Jammu and Kashmir (J&K) Bank is the only private sector bank with state government's majority holding (53%). With improving J&K economy, the bank has entered a high growth phase and is well poised to sustain healthy credit growth (25% within J&K) for two or three years to come. It has a niche market in J&K with market share of ~70% in both deposits and credit as on FY12. About 55% of the bank's total business is generated from J&K wherein it enjoys 53% CASA ratio and 6% NIM. Going forward, NIM for the whole bank is expected to sustain at current levels in the range of 3.7-3.9% as it aims for faster pace of credit growth within J&K and improvement in CD ratio from current 62% to ~65%. We estimate business will grow at 20% CAGR to Rs.124164.2 crore, which would support profits CAGR of 25.1% to Rs.1256.7 crore over FY12-14E.

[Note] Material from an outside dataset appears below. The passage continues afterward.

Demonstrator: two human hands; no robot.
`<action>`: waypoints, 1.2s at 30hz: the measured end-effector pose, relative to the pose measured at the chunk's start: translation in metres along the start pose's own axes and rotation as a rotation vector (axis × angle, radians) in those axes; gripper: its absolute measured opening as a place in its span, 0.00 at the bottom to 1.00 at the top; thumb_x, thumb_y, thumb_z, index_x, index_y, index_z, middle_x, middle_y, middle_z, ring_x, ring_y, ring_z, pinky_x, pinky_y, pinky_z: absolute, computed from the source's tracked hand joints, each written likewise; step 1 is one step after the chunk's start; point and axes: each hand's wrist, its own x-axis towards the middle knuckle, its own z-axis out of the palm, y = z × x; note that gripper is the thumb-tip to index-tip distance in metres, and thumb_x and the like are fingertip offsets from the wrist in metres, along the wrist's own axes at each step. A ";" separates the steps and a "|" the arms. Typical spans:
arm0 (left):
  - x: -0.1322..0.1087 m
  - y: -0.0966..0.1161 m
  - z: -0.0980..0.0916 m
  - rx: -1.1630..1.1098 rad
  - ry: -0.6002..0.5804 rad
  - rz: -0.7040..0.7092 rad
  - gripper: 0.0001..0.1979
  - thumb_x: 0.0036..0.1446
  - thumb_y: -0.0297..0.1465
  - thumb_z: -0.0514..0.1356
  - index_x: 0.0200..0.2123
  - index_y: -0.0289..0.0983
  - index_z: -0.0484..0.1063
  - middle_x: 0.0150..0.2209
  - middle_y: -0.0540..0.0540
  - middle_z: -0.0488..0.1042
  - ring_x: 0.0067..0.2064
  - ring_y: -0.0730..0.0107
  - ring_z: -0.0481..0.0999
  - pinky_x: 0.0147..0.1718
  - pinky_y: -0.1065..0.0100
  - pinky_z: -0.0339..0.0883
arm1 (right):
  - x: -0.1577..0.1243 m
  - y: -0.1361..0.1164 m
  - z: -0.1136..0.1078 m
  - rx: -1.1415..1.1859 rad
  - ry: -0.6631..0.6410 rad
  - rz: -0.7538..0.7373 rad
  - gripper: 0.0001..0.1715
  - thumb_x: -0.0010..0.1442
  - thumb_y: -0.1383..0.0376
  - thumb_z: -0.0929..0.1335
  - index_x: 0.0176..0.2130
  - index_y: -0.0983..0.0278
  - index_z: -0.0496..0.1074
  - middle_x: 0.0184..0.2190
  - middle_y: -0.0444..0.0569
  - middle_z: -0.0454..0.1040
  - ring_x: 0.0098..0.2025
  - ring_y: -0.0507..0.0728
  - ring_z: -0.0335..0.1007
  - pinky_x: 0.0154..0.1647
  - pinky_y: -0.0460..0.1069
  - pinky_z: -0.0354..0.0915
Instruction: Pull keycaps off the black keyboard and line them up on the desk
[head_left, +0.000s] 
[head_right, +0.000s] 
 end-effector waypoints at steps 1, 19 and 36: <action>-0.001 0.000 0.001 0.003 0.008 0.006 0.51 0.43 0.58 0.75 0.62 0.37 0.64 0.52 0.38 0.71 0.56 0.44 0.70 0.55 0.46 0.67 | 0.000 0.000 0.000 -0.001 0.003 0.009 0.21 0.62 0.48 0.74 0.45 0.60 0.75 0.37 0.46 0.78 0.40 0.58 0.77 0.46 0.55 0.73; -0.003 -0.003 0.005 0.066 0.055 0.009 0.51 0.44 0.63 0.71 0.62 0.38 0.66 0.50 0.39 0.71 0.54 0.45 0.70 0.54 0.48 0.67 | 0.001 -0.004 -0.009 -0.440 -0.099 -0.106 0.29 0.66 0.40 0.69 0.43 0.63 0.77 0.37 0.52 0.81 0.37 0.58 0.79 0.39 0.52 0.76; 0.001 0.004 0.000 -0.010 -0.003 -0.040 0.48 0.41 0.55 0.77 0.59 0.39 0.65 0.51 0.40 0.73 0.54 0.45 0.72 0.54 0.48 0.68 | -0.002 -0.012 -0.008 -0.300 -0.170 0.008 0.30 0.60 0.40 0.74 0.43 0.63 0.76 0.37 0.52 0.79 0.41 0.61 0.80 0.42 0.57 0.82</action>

- The opportunity to grow the credit book remains wide open for the bank. J&K constitutes 1% of India's population while its share in national GDP and credit is low at 0.8% and 0.3%, respectively
- The bank enjoys lucrative NIM of 6% within J&K state. If credit grows at a faster pace within J&K, it will support NII and profitability growth
- The cost to income ratio is among lowest in the industry at 35%
- Asset quality of the bank is superior with GNPA ratio of 1.6%, NNPA ratio of 0.2% and PCR above 90%. The absolute GNPA has hardly increased from Rs.502 crore in FY07 to Rs.517 crore in FY12. The consolidation phase during FY07-11 (11.3% credit CAGR) is yielding positive results as it is resulting in lower NPA levels currently
- The bank has not raised capital since its IPO in 1998 and management indicated it can sustain for next three years without fresh capital infusion. This shows self sustaining performance of bank leading to RoE accretion
- High concentration in J&K exposes the bank to state-specific risk. Industrial activity is yet to pick up in the state, which is essential for sustainable long term growth of the economy
- The bank is selling about half its stake (11.5% held) in MetLife Insurance where it may book ~Rs.140 crore profit, as per management in H2FY13E.
Valuations reasonable
Attractive return ratios with RoA of 1.5%+ and RoE of 20%+ should sustain. It is better than the industry in most parameters including NIM, CASA ratio, C/I ratio, NPA ratios, PCR, etc. Even after the sharp rally in the stock, it is trading at cheap valuation (1.1x FY14E ABV) when compared to other banks having RoA of 1.5%+. Based on the Gordon growth model and providing for 20% regional discount, we have valued the bank at 1.3x FY14E ABV with a target price of Rs.1600. We recommend BUY.